What this task involves —
All lines from the beginning of the listing through the line with "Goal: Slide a" are to be copied word for word; the pictures are not.

::: Supplied information :::

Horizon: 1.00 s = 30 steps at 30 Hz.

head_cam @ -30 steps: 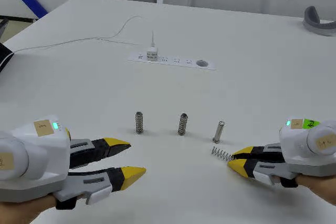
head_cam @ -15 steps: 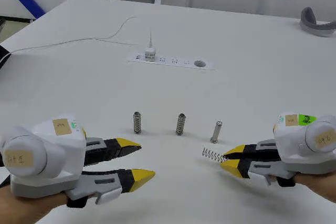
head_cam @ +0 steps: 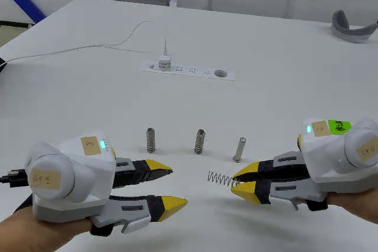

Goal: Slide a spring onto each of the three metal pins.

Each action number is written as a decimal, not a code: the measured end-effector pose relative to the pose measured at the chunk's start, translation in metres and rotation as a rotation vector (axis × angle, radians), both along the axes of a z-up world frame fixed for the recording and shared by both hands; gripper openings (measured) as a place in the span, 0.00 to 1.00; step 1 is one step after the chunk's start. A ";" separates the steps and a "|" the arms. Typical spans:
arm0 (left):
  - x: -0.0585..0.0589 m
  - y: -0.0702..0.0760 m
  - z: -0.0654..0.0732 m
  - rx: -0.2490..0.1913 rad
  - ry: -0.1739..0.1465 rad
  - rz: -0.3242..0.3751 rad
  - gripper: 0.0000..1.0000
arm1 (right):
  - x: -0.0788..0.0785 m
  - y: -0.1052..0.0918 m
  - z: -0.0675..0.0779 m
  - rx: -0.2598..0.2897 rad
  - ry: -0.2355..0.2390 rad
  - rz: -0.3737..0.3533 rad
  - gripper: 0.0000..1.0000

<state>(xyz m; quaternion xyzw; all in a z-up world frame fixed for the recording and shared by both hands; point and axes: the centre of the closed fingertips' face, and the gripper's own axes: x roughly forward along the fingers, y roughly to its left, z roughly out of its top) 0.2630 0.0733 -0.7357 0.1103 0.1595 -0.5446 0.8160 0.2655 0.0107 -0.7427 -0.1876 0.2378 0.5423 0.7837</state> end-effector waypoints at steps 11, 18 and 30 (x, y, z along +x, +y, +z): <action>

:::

Task output —
Horizon: 1.00 s = 30 steps at 30 Hz.

head_cam @ -30 steps: 
head_cam @ -15 steps: 
head_cam @ +0 steps: 

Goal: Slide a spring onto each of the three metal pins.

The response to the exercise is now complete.